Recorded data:

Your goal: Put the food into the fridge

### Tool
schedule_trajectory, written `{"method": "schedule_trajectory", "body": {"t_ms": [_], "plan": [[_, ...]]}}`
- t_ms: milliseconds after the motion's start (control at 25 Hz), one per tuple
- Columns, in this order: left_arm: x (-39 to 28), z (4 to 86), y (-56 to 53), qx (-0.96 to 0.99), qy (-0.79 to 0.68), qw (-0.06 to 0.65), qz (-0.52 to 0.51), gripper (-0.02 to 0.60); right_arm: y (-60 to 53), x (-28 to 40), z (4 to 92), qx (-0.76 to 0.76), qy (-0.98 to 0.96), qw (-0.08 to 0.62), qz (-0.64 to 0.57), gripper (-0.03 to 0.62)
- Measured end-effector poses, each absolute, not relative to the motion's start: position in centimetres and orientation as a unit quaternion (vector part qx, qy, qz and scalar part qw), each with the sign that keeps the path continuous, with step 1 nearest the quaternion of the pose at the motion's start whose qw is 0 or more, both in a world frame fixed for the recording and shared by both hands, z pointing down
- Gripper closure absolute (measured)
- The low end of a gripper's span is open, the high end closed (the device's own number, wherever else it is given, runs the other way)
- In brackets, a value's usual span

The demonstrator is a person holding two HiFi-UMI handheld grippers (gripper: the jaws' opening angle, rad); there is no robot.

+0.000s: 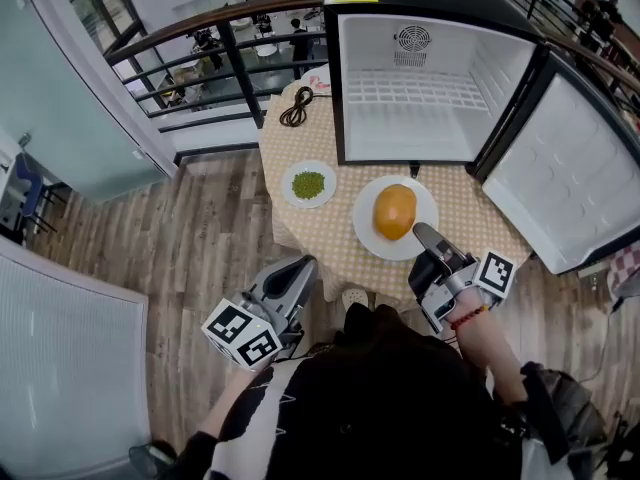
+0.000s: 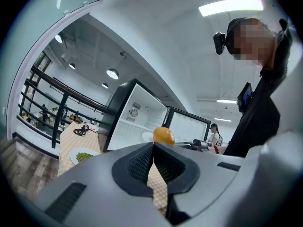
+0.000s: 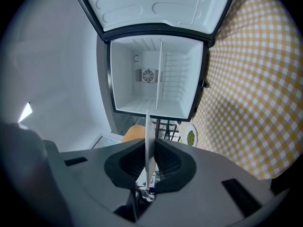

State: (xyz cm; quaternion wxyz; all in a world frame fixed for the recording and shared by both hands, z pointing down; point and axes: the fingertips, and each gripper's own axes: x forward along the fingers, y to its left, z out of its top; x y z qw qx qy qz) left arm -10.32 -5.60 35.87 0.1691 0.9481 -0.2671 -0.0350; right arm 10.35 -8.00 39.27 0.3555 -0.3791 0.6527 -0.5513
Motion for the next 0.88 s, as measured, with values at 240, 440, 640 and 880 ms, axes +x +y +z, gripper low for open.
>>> {"method": "schedule_trajectory", "body": {"t_ms": [240, 440, 640, 880], "plan": [[-9.3, 35.4, -9.5, 0.946, -0.277, 0.163, -0.032, 0.569, -12.2, 11.5, 39.7, -0.372, 0.654, 0.357, -0.554, 0.556], [-8.4, 36.0, -13.1, 0.943, -0.281, 0.175, -0.027, 0.569, -15.8, 12.0, 40.5, -0.369, 0.649, 0.355, -0.563, 0.556], [-7.7, 36.8, -16.0, 0.943, -0.275, 0.184, -0.024, 0.569, -18.9, 13.0, 41.4, -0.38, 0.639, 0.355, -0.567, 0.556], [-7.8, 39.9, -18.4, 0.935, -0.286, 0.209, -0.005, 0.569, -22.2, 14.4, 44.3, -0.403, 0.63, 0.34, -0.57, 0.556]]}}
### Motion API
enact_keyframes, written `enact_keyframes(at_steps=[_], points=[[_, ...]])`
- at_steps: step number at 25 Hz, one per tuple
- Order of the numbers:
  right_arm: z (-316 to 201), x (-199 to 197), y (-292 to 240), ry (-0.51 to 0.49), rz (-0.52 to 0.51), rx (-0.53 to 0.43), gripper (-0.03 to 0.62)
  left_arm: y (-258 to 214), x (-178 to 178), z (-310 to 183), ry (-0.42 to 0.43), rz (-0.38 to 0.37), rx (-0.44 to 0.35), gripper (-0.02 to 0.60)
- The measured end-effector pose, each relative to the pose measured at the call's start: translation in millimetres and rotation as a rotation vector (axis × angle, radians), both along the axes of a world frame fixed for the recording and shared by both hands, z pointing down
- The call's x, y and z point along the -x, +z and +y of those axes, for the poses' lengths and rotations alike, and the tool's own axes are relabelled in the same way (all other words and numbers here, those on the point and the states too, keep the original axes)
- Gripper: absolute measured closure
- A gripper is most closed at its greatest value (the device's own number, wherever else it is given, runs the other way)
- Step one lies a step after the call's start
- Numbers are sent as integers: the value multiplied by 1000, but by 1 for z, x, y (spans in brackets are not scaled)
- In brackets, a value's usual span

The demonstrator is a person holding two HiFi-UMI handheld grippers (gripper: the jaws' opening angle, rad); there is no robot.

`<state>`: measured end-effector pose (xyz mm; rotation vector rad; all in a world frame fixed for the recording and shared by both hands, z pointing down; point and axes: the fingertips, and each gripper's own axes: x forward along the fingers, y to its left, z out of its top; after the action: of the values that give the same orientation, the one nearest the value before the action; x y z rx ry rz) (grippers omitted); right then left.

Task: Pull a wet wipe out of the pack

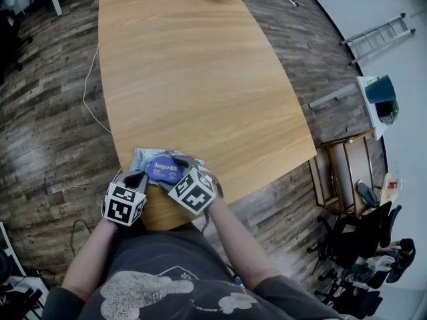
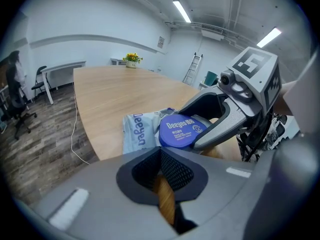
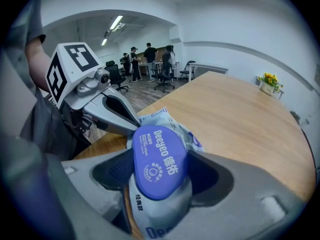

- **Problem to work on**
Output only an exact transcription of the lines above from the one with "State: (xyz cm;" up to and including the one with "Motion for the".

- **Answer**
State: (xyz cm; quaternion wxyz; all in a world frame fixed for the recording and shared by both hands, z pointing down; point and axes: the fingertips, and each gripper's own axes: x forward along the fingers, y to its left, z out of its top; x y z qw qx qy qz) left arm -10.32 -5.60 35.87 0.1691 0.9481 -0.2671 -0.0350; right arm 10.35 -8.00 39.27 0.3555 -0.3791 0.6527 -0.5513
Motion for the next 0.88 s, as measured, with values at 240, 440, 640 and 880 ms, axes +x +y +z, gripper low for open.

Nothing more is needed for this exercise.